ABOUT THIS TASK –
Scan the entries below for the word "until", then copy each line that holds it.

(Dataset items)
---+---
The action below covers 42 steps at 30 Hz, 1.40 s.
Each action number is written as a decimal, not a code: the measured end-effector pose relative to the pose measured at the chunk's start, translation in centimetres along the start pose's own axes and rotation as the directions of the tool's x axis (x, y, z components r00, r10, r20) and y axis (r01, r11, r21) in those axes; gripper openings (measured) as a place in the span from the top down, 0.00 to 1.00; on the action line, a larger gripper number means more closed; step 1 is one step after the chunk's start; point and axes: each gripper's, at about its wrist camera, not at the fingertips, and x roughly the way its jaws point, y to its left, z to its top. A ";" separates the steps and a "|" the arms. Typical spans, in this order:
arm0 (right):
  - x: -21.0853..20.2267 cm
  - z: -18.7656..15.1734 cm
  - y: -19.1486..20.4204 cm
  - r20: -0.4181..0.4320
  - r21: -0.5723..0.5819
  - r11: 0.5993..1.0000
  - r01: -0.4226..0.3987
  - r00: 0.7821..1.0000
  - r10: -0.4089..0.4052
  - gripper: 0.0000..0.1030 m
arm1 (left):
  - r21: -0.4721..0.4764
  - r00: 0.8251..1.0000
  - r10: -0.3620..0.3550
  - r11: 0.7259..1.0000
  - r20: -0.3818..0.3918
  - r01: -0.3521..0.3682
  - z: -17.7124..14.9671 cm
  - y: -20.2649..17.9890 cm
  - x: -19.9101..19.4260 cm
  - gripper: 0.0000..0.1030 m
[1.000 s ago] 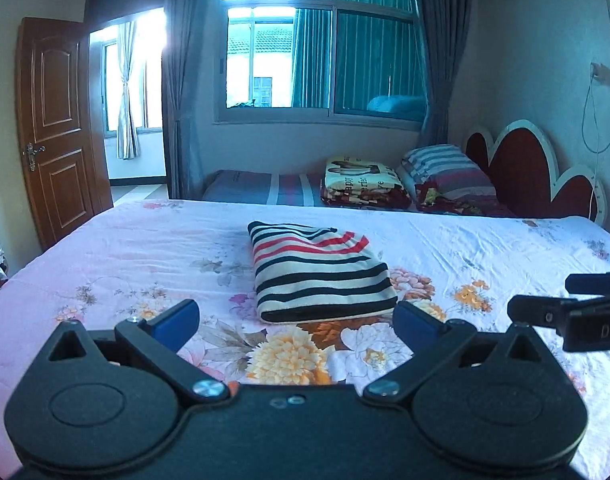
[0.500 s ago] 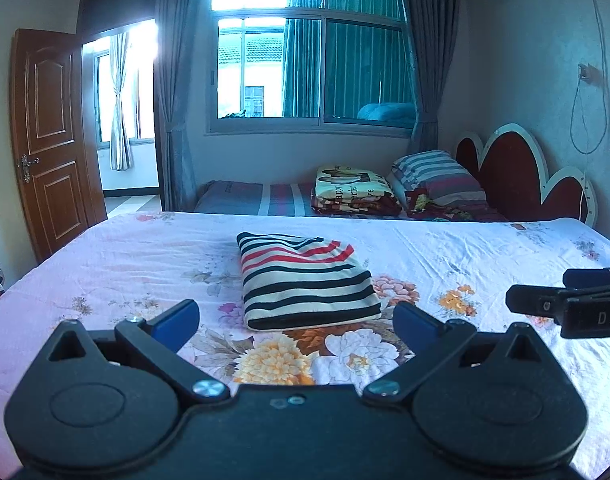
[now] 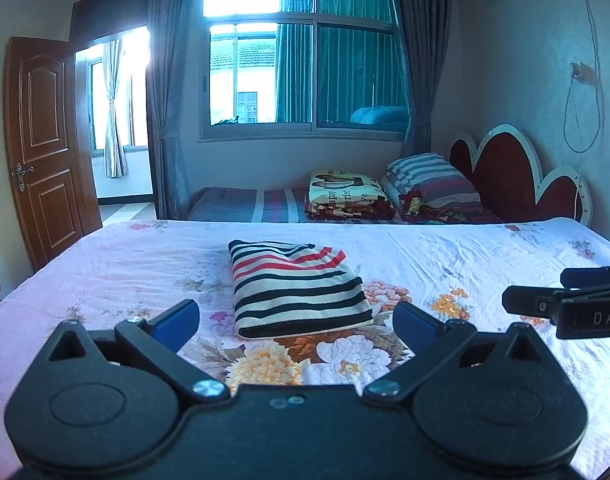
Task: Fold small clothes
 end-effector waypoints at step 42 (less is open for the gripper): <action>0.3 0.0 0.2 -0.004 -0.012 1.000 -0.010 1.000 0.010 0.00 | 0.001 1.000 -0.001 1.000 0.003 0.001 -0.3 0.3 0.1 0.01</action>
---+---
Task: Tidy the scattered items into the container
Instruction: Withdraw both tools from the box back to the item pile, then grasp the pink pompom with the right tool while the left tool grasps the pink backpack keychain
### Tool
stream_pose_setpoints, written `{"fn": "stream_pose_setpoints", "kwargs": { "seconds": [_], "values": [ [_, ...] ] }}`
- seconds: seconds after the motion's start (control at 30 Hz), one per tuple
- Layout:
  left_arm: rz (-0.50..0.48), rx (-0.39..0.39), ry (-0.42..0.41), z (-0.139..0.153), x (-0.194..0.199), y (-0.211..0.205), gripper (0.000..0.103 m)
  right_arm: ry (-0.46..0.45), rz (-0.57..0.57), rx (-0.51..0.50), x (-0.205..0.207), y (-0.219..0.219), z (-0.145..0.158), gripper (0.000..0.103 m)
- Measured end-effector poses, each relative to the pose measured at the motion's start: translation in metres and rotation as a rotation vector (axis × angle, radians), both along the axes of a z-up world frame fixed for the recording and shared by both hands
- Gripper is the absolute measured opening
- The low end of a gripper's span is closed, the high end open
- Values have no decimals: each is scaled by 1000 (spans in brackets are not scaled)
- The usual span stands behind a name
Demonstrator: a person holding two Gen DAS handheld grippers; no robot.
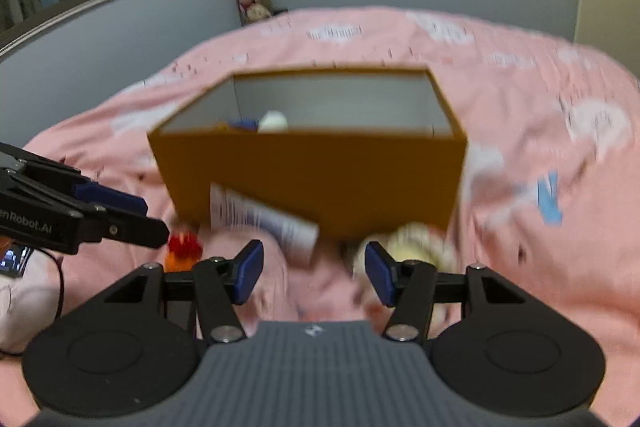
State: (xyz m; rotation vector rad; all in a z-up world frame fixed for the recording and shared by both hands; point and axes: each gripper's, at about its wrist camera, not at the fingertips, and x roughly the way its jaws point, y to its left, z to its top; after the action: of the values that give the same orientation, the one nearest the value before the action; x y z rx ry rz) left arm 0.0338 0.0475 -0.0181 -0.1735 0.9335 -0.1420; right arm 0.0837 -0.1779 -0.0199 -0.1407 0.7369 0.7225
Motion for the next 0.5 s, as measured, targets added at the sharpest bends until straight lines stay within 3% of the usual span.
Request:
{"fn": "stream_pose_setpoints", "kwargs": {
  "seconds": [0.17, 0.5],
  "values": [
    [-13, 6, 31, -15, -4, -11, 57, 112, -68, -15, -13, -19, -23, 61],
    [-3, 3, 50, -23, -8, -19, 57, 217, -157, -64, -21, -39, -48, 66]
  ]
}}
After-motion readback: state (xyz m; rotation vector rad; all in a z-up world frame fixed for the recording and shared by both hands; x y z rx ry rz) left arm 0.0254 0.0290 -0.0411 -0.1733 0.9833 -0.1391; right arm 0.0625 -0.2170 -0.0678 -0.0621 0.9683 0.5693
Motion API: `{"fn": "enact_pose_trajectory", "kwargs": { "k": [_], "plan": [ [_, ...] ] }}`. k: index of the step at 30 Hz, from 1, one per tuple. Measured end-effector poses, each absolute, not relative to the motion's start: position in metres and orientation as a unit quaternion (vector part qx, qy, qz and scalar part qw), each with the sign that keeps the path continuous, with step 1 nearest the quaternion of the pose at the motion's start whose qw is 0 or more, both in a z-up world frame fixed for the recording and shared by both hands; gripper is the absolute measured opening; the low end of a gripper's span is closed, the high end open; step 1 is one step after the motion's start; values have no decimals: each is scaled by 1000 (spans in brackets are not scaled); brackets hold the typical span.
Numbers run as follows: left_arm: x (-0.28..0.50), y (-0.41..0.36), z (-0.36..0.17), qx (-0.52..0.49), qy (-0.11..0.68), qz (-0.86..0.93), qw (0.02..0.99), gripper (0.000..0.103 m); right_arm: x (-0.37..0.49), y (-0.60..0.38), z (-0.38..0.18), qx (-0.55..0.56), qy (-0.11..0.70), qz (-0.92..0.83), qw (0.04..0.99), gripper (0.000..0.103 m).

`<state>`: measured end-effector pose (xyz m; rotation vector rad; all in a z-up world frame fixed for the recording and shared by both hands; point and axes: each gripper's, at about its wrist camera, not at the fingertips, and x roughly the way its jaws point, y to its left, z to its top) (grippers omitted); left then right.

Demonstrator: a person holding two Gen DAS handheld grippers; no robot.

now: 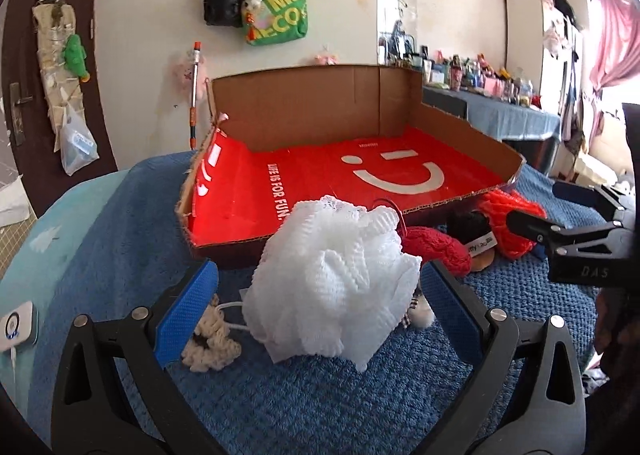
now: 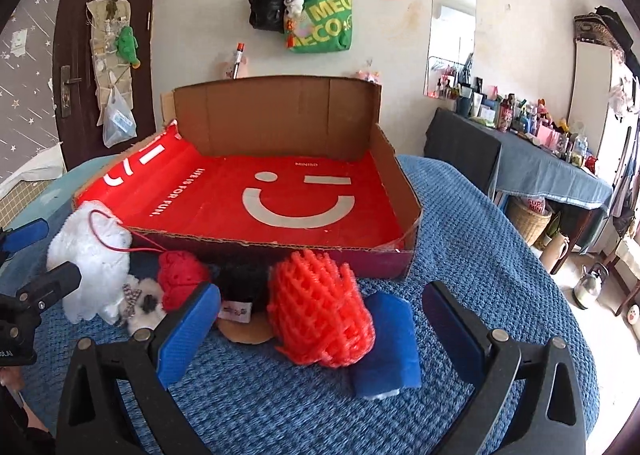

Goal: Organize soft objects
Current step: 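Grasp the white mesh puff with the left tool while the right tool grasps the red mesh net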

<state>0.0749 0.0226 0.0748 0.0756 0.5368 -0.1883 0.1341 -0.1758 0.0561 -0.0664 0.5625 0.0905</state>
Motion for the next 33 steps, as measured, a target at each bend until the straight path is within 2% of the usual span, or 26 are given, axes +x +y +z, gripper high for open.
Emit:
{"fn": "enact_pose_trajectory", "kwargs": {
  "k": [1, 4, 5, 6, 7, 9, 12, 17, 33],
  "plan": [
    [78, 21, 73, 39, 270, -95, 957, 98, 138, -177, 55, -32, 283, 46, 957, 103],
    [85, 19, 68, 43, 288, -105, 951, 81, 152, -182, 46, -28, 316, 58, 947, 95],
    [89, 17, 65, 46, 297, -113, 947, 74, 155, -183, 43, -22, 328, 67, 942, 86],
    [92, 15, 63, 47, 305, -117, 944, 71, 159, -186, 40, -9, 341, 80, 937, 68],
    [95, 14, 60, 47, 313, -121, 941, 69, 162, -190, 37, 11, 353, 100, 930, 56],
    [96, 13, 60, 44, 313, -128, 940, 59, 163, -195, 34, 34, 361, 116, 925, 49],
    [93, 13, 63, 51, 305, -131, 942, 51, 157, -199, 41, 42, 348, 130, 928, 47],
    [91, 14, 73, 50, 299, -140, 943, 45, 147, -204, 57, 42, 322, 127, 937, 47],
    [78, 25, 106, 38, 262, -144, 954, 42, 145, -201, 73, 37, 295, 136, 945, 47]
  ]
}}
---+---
WRITTEN RESPONSE –
Motion for the next 0.5 s, as measured, targets added at the sharpest bends until straight lines stay within 3% of the usual span.
Motion for the next 33 steps, as measured, a target at each bend until the straight path is within 2% of the usual span, or 26 are given, axes +x +y +z, gripper high for open.

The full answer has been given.